How do I get Flask to run on port 80?
Categories:
Running Flask Applications on Port 80
Learn how to configure your Flask application to run on the standard HTTP port 80, addressing common permission issues and deployment considerations.
By default, Flask's development server runs on port 5000. While this is suitable for local development, web applications are typically served on standard HTTP port 80 (or HTTPS port 443). Running an application on port 80 often requires special permissions, as it's considered a 'privileged port' on Unix-like systems (ports below 1024). This article will guide you through the necessary steps and best practices to get your Flask application accessible via port 80.
Understanding Port Privileges
On Linux and other Unix-like operating systems, ports below 1024 are designated as privileged ports. This means that only processes running with root privileges can bind to these ports. Directly running your Flask development server as root is generally discouraged due to security implications. A more secure and robust approach involves using a reverse proxy or granting specific permissions.
flowchart TD
A[User Request] --> B{Port 80}
B --> C{Privileged Port?}
C -- Yes --> D[Requires Root/Special Permissions]
C -- No --> E[Standard User Access]
D --> F[Security Risk (if direct app)]
D --> G[Recommended: Reverse Proxy]
G --> H[Flask App (e.g., Port 5000)]
E --> HFlowchart illustrating port privilege considerations for web applications.
Method 1: Using a Reverse Proxy (Recommended for Production)
The most common and secure way to expose a Flask application on port 80 in a production environment is by using a reverse proxy like Nginx or Apache. The reverse proxy listens on port 80, handles incoming requests, and forwards them to your Flask application running on a non-privileged port (e.g., 5000). This setup offers several benefits, including load balancing, SSL termination, static file serving, and enhanced security.
server {
listen 80;
server_name your_domain.com www.your_domain.com;
location / {
proxy_pass http://127.0.0.1:5000;
proxy_set_header Host $host;
proxy_set_header X-Real-IP $remote_addr;
proxy_set_header X-Forwarded-For $proxy_add_x_forwarded_for;
proxy_set_header X-Forwarded-Proto $scheme;
}
}
After configuring Nginx, ensure it's enabled and running. Your Flask application should be running on the specified internal port (e.g., 5000) using a production-ready WSGI server like Gunicorn or uWSGI.
Method 2: Granting CAP_NET_BIND_SERVICE Capability (Linux Only)
For development or specific scenarios where a reverse proxy might be overkill, you can grant your Python executable the CAP_NET_BIND_SERVICE capability. This allows it to bind to privileged ports (like 80) without running the entire process as root. This method is specific to Linux and should be used with caution, as it still elevates privileges for the Python interpreter.
sudo setcap 'cap_net_bind_service=+ep' $(which python3)
CAP_NET_BIND_SERVICE to your Python interpreter means any Python script run by that interpreter can bind to privileged ports. This is a security risk and generally not recommended for production environments. It's best suited for controlled development setups.After granting the capability, you can run your Flask application directly on port 80:
from flask import Flask
app = Flask(__name__)
@app.route('/')
def hello_world():
return 'Hello, World!'
if __name__ == '__main__':
app.run(host='0.0.0.0', port=80)
Method 3: Port Forwarding (Less Common, Development Only)

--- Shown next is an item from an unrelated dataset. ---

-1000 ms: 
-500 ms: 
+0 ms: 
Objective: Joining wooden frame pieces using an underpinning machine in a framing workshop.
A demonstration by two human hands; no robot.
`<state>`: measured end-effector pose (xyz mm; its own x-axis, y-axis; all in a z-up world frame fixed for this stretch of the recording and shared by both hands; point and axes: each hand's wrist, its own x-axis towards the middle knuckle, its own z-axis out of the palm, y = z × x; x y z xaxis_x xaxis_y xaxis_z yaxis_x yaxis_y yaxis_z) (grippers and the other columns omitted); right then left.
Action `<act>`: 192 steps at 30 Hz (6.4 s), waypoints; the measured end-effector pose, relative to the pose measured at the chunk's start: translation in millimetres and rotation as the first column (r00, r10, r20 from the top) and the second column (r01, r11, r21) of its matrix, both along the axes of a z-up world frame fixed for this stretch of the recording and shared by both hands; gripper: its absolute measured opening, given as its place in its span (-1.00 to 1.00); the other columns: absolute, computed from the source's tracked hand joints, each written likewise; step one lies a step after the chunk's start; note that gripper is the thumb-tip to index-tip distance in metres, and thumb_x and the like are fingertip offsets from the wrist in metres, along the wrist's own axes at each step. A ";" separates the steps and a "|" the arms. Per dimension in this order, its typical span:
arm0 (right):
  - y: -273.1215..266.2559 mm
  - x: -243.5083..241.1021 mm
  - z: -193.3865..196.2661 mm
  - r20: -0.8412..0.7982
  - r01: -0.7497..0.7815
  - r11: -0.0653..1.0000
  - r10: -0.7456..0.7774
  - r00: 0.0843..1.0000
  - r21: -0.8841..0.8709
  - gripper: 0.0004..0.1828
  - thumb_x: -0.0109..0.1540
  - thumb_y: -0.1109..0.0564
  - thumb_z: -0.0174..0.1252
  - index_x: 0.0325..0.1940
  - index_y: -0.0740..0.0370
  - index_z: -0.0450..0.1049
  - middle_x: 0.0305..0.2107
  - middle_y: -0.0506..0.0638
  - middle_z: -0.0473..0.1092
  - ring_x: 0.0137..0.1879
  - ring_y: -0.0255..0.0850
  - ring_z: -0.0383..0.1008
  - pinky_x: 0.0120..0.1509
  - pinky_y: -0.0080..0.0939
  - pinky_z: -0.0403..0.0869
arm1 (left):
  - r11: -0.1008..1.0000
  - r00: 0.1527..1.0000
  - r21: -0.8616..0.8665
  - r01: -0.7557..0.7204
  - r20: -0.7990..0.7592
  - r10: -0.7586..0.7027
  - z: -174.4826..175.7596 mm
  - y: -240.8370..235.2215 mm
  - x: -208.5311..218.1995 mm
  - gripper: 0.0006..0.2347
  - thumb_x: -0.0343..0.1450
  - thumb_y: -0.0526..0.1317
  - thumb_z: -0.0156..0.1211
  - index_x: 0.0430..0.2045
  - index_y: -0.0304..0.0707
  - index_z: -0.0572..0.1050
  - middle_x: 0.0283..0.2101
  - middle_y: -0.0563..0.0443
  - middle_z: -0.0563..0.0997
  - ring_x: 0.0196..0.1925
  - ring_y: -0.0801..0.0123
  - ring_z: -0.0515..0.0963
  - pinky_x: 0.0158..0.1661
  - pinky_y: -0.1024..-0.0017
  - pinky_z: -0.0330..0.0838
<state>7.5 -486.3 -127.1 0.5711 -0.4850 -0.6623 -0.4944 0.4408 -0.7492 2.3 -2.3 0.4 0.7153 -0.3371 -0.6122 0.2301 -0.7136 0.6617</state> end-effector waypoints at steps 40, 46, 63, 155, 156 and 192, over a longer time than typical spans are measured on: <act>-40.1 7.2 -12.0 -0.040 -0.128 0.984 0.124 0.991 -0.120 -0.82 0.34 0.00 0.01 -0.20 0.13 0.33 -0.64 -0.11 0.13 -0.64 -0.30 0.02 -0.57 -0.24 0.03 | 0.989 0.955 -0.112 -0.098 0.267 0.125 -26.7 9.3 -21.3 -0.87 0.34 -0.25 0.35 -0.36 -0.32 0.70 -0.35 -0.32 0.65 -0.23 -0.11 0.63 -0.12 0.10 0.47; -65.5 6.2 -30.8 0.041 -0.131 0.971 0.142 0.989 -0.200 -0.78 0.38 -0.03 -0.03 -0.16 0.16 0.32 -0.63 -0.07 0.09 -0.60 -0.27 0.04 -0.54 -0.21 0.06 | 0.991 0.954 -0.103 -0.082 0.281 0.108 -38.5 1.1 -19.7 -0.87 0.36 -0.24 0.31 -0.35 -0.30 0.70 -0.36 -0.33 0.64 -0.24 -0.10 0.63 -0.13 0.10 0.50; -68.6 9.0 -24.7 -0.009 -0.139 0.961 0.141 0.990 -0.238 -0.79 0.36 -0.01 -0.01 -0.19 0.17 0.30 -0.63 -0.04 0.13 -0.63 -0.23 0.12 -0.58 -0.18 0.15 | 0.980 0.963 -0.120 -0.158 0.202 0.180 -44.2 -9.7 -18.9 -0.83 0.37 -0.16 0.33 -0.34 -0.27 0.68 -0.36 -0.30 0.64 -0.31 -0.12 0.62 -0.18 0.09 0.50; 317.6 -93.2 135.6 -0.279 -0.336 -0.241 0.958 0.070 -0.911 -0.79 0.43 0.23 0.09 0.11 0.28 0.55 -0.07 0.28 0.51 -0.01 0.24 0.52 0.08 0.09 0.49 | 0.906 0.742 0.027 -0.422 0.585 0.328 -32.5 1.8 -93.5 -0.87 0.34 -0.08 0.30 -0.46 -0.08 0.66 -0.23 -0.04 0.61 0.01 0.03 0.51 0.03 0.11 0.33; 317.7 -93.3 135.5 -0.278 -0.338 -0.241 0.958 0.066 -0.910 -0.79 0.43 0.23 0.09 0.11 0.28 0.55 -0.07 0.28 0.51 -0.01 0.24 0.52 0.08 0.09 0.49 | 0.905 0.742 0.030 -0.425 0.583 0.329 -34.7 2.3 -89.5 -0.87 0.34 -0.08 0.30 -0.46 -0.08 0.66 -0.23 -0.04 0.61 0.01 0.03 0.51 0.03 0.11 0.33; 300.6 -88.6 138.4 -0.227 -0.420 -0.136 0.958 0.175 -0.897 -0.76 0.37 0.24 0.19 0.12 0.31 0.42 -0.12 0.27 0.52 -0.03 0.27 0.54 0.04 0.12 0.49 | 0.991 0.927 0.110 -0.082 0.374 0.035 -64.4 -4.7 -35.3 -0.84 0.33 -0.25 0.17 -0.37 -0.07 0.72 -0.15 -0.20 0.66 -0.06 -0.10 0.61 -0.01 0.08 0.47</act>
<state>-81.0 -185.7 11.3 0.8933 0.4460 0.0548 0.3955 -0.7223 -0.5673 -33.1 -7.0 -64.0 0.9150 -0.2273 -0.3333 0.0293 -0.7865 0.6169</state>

Another approach, primarily for development or testing on a local machine, is to use iptables (Linux) or similar tools to forward traffic from port 80 to your Flask application's default port (e.g., 5000). This doesn't change the port your Flask app binds to, but rather redirects incoming traffic.
sudo iptables -t nat -A PREROUTING -p tcp --dport 80 -j REDIRECT --to-port 5000
sudo iptables -t nat -A OUTPUT -p tcp --dport 80 -j REDIRECT --to-port 5000
iptables rules are temporary and will be lost on reboot. To make them persistent, you'll need to save them using iptables-save and restore them on startup, or use a tool like netfilter-persistent.Deployment Considerations
When deploying a Flask application to a production server, always use a production-ready WSGI server (like Gunicorn or uWSGI) in conjunction with a reverse proxy (Nginx or Apache). The Flask development server (app.run()) is not designed for production use due to its lack of security features, performance, and stability.
1. Install Gunicorn
Install Gunicorn, a popular WSGI HTTP server for Unix, using pip: pip install gunicorn.
2. Run Flask with Gunicorn
Start your Flask application using Gunicorn on a non-privileged port, for example: gunicorn -w 4 -b 127.0.0.1:5000 your_app_module:app (replace your_app_module and app with your actual module and Flask app instance name).
3. Configure Nginx
Set up Nginx as a reverse proxy to forward requests from port 80 to your Gunicorn-served Flask application, as shown in Method 1.
4. Manage with Systemd
Create a Systemd service file to ensure Gunicorn starts automatically on boot and can be managed easily. This ensures your application is always running.